The code above is designed for a 16bpp surface with a format of 5-6-5. It also checks to see if the srcPixel is equal to the ColorKey in which case it skips drawing this pixel. This gives us transparency as well as alpha blending. This is your basic alpha blending function. We will use the performance of this function as our baseline and will compare subsequent attempts against the numbers below to see how much improvement we have achieved.

Performance of the First Attempt:

 Milliseconds / function call 11.54 Cycles per pixel 53

SECOND ATTEMPT: Tried them all!

I coded many second attempts to improve upon the original. All of them improved the speed at which I processed the pixels but for a price! I tried using lookup tables with some good success I believe this resulted in a 40%-45% improvement in speed but you had the overhead and sloppiness of the lookup tables to contend with. Also the lookup tables for 16 bit color are huge and I have heard can cause cache-thrashing on higher end machines. If your goal is a fullscreen fade you can realize a two-fold increase in speed by only fading every other line per frame.
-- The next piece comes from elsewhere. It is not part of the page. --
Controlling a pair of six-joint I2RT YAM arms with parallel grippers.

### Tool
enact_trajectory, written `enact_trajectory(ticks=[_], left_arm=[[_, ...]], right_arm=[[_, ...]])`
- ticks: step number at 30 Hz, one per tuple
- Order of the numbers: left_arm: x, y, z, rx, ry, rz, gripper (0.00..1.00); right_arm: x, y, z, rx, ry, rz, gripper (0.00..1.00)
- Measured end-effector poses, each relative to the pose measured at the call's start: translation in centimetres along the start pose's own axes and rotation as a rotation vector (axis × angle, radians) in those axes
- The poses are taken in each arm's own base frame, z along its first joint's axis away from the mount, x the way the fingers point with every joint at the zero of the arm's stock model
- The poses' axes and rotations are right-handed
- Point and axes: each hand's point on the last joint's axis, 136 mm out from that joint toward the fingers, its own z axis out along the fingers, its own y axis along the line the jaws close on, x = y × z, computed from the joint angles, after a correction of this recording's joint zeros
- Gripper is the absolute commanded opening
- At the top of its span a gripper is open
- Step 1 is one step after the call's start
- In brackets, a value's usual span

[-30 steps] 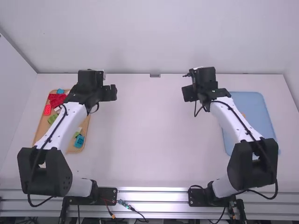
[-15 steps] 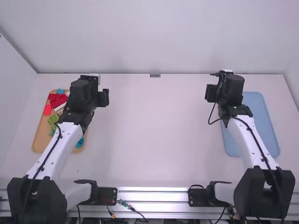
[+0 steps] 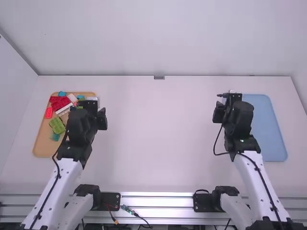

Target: Assemble lego blocks to make yellow taxi

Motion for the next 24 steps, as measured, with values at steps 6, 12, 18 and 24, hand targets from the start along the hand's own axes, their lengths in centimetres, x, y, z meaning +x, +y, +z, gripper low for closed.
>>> enact_trajectory(ticks=[6, 12, 18, 24], left_arm=[[3.3, 0.0, -1.5, 0.0, -0.005, 0.0, 0.14], [6.4, 0.0, -2.5, 0.0, -0.009, 0.001, 0.02], [9.4, 0.1, -2.9, 0.0, -0.01, 0.0, 0.0], [12.2, 0.1, -3.0, 0.0, -0.013, 0.001, 0.0]], right_arm=[[3.1, 0.0, -1.9, 0.001, -0.005, 0.001, 0.15], [6.3, 0.1, -3.1, -0.001, -0.006, 0.001, 0.03], [9.5, 0.1, -3.9, -0.001, -0.008, -0.002, 0.0], [12.7, 0.2, -4.3, -0.002, -0.009, -0.001, 0.0]])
This worked extremely well and produces an interesting effect. However, this does not look so hot if you are trying to alpha blend an explosion with your background tiles. If you can live with a single grade of alpha blending (50/50), then there is an extremely fast method to achieve this. For both the source and destination color values you mask off the low bit in each color channel then shift by one to the right, then add the two results together which gives you a 50% faded look. Listing 2 is the inner loop of a routine that show how to do to this for 16bpp 5-6-5 buffers.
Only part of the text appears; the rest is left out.